In some instances, there is no best bid or best ask price. In these cases, assuming that there is a regularity in the bid-ask bounce, the last traded price $p_i^l$ can be used as a substitue for $p^b_i$ if $p_i^l > p^b_i$, and for $p^a_i$ if $p_i^l < p^a_i$.

It is also useful to characterize the influence of a change in the best ask or best bid price on the overall prediction. Differentiating (\ref{eq:prediction}) with respect to $p^a_i$ and $p^b_i$ yields: $$\frac{\partial\widehat{p}_i}{\partial p^a_i}=(1-\lambda)\left[1-\frac{p^a_i-p^b_i}{A-B}\right]>0\label{eq:dpia}$$ and $$\frac{\partial\widehat{p}_i}{\partial p^b_i}=\lambda\left[1-\frac{p^a_i-p^b_i}{A-B}\right]>0\label{eq:dpib}$$ Increases in the bid and ask prices also increase the payoff prediction. However, both expressions are also smaller than one. If the bid-ask spreads $(p^a_i-p^b_i)$ are about the same across the $n$ contracts in the prediction market, then the ratio of the individual spread to the total spread is about $1/n$, and therefore the expression in square brackets in (\ref{eq:dpia}) and (\ref{eq:dpib}) is approximately $(n-1)/n$. Thus the magnitude of (\ref{eq:dpia}) and (\ref{eq:dpib}) depends primarily on $\lambda$. If an increase in the best ask price occurs at a level where $A$ is already exceeding $1$ a fair bit, then $1-\lambda$ will be fairly small and further increases in the ask price have little influence on the predicted price.
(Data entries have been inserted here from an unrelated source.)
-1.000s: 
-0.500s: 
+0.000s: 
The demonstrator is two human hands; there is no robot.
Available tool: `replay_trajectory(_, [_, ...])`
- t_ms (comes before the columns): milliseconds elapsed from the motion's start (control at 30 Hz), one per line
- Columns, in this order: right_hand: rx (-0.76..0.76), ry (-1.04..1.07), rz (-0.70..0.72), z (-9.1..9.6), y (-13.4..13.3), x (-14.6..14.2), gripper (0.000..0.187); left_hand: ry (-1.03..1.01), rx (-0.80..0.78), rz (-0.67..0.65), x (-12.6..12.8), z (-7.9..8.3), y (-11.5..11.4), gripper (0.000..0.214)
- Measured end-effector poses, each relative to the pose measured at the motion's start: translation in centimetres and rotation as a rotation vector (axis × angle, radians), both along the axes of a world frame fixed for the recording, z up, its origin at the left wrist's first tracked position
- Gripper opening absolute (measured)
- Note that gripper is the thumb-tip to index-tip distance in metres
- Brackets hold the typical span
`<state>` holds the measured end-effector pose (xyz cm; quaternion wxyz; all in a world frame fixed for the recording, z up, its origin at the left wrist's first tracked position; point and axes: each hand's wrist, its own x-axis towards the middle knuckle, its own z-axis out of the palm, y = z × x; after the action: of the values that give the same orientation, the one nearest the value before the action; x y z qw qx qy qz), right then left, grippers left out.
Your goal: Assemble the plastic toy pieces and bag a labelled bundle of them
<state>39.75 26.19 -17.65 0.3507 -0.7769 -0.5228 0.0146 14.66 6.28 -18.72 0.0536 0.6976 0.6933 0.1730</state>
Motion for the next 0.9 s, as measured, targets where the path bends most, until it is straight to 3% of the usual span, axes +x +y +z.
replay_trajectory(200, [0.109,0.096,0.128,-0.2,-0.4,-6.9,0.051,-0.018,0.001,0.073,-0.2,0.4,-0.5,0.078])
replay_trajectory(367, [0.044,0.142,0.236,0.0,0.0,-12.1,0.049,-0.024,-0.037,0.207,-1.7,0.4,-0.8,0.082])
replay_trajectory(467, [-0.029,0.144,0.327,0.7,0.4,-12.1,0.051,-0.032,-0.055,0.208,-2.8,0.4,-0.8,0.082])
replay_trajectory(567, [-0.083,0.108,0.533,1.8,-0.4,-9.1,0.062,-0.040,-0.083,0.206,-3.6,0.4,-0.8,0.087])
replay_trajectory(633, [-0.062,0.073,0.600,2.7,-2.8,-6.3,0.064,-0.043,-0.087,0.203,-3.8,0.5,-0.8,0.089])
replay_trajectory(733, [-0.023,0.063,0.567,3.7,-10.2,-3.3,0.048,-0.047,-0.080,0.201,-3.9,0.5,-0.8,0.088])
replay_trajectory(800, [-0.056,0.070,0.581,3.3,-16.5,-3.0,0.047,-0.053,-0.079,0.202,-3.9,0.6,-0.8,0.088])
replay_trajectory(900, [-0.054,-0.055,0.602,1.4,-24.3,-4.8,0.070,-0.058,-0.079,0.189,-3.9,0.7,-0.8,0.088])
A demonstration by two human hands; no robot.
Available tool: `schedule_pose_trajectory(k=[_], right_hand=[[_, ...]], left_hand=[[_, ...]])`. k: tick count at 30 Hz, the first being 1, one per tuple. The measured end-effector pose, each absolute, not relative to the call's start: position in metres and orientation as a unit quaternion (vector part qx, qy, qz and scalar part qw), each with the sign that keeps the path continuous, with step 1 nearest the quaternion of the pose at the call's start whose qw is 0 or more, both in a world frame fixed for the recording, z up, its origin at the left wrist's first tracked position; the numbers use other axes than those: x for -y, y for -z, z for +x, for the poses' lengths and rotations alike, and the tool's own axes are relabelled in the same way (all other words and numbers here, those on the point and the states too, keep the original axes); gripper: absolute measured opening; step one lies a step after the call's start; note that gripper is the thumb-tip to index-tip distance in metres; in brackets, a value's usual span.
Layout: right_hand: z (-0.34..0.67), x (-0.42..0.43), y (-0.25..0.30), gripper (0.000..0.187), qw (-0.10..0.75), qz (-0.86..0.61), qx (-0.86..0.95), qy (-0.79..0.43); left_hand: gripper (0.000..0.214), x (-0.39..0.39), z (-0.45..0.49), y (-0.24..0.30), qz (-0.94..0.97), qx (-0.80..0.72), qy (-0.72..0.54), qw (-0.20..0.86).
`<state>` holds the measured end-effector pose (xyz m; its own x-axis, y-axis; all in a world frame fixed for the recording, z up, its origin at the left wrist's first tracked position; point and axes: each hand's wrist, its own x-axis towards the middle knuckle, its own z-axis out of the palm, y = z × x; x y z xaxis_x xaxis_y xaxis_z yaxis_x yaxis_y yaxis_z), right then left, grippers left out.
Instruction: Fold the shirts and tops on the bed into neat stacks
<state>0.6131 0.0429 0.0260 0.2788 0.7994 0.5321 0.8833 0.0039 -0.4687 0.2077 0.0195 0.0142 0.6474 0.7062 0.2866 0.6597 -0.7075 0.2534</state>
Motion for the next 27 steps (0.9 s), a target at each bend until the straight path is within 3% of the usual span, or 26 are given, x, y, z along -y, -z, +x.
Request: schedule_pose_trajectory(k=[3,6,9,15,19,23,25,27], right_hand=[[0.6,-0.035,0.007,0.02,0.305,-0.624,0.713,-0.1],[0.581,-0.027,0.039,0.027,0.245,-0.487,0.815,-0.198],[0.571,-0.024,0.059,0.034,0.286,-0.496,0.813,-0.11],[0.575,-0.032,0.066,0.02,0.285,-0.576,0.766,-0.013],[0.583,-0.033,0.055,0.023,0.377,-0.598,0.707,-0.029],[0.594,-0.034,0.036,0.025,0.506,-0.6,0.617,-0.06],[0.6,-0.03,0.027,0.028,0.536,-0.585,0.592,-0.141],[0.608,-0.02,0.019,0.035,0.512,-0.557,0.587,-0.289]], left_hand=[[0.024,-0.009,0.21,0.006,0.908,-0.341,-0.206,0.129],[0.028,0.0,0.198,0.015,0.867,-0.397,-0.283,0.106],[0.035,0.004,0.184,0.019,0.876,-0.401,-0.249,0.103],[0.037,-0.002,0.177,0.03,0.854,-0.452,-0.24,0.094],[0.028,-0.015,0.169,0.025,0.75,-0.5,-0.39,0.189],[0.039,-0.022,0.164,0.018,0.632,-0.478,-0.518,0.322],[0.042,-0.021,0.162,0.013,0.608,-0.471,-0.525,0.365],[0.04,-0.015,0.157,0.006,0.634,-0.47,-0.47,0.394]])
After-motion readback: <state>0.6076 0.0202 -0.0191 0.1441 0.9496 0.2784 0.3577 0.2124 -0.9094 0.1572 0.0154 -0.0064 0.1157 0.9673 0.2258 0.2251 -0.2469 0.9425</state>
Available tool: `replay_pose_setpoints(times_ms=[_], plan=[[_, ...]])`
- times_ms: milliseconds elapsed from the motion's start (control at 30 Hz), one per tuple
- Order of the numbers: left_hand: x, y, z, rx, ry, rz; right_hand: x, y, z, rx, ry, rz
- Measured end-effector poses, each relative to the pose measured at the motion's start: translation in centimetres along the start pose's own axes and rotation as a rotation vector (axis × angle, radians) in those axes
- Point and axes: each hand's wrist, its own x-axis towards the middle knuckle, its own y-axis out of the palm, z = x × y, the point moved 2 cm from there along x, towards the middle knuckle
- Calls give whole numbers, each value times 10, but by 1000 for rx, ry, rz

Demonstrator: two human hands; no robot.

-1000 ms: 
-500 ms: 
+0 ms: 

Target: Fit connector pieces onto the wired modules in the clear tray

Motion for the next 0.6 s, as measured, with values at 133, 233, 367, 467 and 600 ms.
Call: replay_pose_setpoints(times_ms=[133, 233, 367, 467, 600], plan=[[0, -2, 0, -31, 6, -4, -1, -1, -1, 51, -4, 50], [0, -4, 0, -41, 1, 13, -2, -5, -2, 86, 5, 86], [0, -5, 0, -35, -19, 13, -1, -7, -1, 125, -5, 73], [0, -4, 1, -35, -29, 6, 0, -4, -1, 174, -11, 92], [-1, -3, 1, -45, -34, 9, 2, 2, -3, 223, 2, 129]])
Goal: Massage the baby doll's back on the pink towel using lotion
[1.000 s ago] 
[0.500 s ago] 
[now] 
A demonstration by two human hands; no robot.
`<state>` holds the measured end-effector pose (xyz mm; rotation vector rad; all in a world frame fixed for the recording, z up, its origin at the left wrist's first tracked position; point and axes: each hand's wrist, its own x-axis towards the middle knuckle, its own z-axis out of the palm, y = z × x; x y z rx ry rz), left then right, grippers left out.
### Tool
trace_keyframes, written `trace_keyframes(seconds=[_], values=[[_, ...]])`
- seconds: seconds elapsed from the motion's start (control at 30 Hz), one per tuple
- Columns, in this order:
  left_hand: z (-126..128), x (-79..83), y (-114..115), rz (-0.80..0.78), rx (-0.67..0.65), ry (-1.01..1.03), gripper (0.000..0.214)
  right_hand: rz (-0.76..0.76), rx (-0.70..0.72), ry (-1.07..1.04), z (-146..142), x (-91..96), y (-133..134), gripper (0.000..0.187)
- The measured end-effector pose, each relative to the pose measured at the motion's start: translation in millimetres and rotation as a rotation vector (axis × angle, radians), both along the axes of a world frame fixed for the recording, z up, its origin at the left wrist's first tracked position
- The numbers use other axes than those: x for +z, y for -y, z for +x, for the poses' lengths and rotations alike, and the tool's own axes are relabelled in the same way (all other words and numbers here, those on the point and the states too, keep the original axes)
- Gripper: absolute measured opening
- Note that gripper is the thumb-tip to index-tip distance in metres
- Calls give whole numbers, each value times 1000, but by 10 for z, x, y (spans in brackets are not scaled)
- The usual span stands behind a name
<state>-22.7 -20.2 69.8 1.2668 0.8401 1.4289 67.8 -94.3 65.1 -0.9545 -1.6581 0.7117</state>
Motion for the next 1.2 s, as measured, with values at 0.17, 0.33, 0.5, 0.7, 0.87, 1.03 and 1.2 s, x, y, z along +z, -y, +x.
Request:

This mechanism is therefore preventing predictions from becoming spurious due to distortions to individual ask prices. The mechanism works in the opposite direction for changes in the best bid price. To summarize, predictions based on the weighted bid-ask midpoint as defined in (\ref{eq:prediction}) are more robust against temporary distortions and market influences than prices that are determined through simple normalizations.

For comparison purposes, it is useful to consider an alternative prediction based on normalized bid-ask midpoints. The latter are defined as $p^m_i\equiv(p^a_i+p^b_i)/2$. From that it follows that the the sum of bid-ask midpoints is equal to $(A+B)/2$, which may or may not be equal to 1. The normalized prediction based on bid-ask midpoints is therefore given by $$\widehat{p}^m_i= \frac{p^a_i+p^b_i}{A+B}\label{eq:pmi}$$ Prediction (\ref{eq:pmi}) satisfies (\ref{eq:sumup}) by using the definitions in (\ref{eq:AB}). Predictions based on (\ref{eq:pmi}) may be internally inconsistent because it is possible that $\widehat{p}^m_i < p^b_i$ or that $\widehat{p}^m_i > p^a_i$. For example, the latter case can arise when $p^a_i/p^b_i < A+B-1$. Because the ask-to-bid price ratio on the left hand side is greater than one by definition, the inequality will tend to be violated when $A$ exceeds one by a fair bit and $B$ is close to one, and the ask-to-bid price ratio is close to one for a particular contract. Such situations can occur when one contract has an unusually large bid-ask spread. Therefore, the unweighted bid-ask midpoint is a much less suitable price predictor than the weighted bid-ask midpoint.